144000 votes, 19000 registered voters
November 11, 2003 4:19 AM   Subscribe

In Lebanon, 144000 e-votes casted by 19000 registered voters. No need to blame Middle East crisis, try Lebanon , Boone County, Indiana. Diebold is no longer alone.
posted by elpapacito (15 comments total)
 
And people who was seeking for more updates on e-voting problems and Diebold may like to give a look at this site which is the continuation of Why-War page on Diebold with updated news.
posted by elpapacito at 4:21 AM on November 11, 2003


is it _really_ that hard to print old-skool paper ballots, giving people a big fat pencil and letting them vote like that?
posted by matteo at 4:31 AM on November 11, 2003


Did all the dead people vote in alphabetical order as many times as necessary -- kinda like Bexar County, Texas?
posted by alumshubby at 4:32 AM on November 11, 2003


Please, "cast," not "casted."
posted by jpburns at 5:12 AM on November 11, 2003


Here is an idea: "It OBVIOUSLY doesn't work; stop using it at least until it does". What is wrong with that approach again?

/ And please, mr. manufacturer, do not try to *fix* it.
posted by magullo at 5:16 AM on November 11, 2003


Please — em-dash where appropriate! ;-)

Grammarfilter.
posted by shepd at 5:27 AM on November 11, 2003


A good article on the subject in Sunday's NYT: Machine Politics in the Digital Age [reg req], about Wally "committed to delivering votes to the president" O'Dell, Diebold's CEO.
posted by cbrody at 5:28 AM on November 11, 2003


I'll bet half of them read 'Nice site!' and linked to www.viagra-for-u.com.
posted by rory at 5:45 AM on November 11, 2003


The important question here is whether County Clerk Lisa Garofolo is related to Janeane.
posted by ROU_Xenophobe at 6:47 AM on November 11, 2003


shepd: the en-dash use (space en-dash space) is also considered appropriate for a break in thought, altho' this may be more common in the UK than the US. Believe me, I've had long conversations with my proofreader about this and what she says goes 'round here ;-)
posted by i_cola at 7:01 AM on November 11, 2003


That just ain't right.

Well, that depends on your point of view, doesn't it? You're thinking like a voter. Try thinking like a politician who wants to get elected without the bother and expense of actually convincing a majority of voters. See how the rightness quotient magically changes?
posted by languagehat at 7:47 AM on November 11, 2003


During a sleepless Sunday Night, I watched a rerun of a 4-year-old "Dilbert" cartoon on Comedy Central that went beyond the show's sometimes-on-target satire to being absolutely prescient on this very issue. Eerie.
(Show title: "Ethics". It'll be aired again Thursday Night/Friday Morning at 2:30AM EST/PST on America's Comedy Central channel. Fire up your TiVos.)
posted by wendell at 8:50 AM on November 11, 2003


My dns server won't seem to resolve the indystar domain (Or yahoo for some reason...), does anyone have a cache or text file of the article?
posted by dejah420 at 9:34 AM on November 11, 2003


It was a pretty brief report, dejah420———here are the key paragraphs:

Boone County officials are searching for an answer to the computer glitch that spewed out impossible numbers and interrupted an otherwise uneventful election process Tuesday....
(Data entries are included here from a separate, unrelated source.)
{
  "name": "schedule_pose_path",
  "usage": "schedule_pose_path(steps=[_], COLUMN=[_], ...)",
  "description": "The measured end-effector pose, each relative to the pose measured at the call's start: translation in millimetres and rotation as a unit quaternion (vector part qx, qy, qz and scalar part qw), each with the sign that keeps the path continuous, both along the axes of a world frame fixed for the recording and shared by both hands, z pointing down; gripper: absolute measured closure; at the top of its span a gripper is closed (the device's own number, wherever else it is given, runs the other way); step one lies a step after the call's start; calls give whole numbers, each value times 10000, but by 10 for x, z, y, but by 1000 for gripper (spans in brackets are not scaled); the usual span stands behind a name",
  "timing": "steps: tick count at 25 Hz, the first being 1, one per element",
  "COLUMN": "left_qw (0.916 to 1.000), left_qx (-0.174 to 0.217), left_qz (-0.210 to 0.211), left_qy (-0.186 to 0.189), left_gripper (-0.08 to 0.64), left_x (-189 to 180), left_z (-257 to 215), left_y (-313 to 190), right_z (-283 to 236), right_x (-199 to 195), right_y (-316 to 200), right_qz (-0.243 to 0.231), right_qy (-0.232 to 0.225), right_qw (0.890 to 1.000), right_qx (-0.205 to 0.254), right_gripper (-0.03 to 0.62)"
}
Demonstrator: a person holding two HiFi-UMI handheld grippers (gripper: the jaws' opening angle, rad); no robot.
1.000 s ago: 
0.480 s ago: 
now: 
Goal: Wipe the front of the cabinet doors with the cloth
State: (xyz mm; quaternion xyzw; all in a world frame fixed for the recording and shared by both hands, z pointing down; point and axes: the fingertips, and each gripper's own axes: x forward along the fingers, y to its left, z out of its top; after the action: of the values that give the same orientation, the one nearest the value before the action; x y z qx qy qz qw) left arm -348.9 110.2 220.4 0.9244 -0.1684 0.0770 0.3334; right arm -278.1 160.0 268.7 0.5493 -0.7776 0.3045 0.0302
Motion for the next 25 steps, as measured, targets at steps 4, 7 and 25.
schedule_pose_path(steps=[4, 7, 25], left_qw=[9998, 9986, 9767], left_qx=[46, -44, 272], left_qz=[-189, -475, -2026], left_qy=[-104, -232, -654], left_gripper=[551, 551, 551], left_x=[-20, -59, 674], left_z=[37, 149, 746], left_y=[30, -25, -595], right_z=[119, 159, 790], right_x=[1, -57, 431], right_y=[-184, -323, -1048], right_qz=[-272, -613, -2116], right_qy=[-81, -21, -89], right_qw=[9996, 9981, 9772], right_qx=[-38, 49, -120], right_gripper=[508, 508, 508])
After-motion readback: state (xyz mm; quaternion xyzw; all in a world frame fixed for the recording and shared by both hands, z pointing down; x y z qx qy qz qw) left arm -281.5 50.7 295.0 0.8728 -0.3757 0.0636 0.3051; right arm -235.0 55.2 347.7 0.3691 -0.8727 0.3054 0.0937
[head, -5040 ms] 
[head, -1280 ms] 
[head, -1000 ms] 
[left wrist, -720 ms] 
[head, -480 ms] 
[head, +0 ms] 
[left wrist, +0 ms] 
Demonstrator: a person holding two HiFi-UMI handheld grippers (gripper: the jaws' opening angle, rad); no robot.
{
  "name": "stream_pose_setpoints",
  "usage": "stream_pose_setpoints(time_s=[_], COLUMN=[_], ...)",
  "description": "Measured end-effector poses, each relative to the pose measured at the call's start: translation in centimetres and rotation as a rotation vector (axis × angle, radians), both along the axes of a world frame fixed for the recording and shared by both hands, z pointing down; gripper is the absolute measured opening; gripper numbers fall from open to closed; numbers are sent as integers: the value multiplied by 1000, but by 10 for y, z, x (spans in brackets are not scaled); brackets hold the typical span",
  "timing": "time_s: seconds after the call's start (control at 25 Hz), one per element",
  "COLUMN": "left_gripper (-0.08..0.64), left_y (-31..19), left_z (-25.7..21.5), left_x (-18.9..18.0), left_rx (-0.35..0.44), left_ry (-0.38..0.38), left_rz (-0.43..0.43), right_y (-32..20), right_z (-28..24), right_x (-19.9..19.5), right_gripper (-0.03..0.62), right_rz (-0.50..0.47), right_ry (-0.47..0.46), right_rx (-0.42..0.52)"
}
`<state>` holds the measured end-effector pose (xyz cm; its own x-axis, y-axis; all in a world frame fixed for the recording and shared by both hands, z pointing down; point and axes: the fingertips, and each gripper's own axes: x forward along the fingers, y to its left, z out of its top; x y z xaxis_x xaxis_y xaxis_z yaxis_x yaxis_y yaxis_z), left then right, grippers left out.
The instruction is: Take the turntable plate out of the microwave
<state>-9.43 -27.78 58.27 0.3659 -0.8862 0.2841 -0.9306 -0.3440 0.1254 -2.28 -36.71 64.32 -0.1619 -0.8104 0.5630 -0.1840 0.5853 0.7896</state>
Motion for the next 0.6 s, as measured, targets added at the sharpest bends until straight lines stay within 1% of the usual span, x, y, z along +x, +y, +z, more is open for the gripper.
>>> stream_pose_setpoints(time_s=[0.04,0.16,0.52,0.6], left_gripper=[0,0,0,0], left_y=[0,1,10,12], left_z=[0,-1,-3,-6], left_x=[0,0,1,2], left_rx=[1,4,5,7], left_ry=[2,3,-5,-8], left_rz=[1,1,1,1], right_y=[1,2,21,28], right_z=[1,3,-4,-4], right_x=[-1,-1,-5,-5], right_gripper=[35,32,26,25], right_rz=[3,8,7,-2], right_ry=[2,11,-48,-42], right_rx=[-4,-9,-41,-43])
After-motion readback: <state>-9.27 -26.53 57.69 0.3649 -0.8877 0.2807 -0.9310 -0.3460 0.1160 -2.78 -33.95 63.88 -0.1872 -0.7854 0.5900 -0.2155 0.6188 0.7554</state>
A lengthy collaboration between the county's information technology director and advisers from the MicroVote software producer fixed the problem. But before that, computer readings of stored voting machine data showed far more votes than registered voters.

"It was like 144,000 votes cast," said Garofolo, whose corrected accounting showed just 5,352 ballots from a pool of fewer than 19,000 registered voters.
posted by rory at 9:49 AM on November 11, 2003


Unlike the Diebold touch-screen systems, these machines do provide a printed audit trail so even though there was a glitch in the computer reporting, it was correctable. (I'm an Indiana resident and we use the same equipment in our county. I was also fairly involved with our municipal election a week ago.) Not exactly the same as Diebold's "we don't need no stinkin' printers" attitude.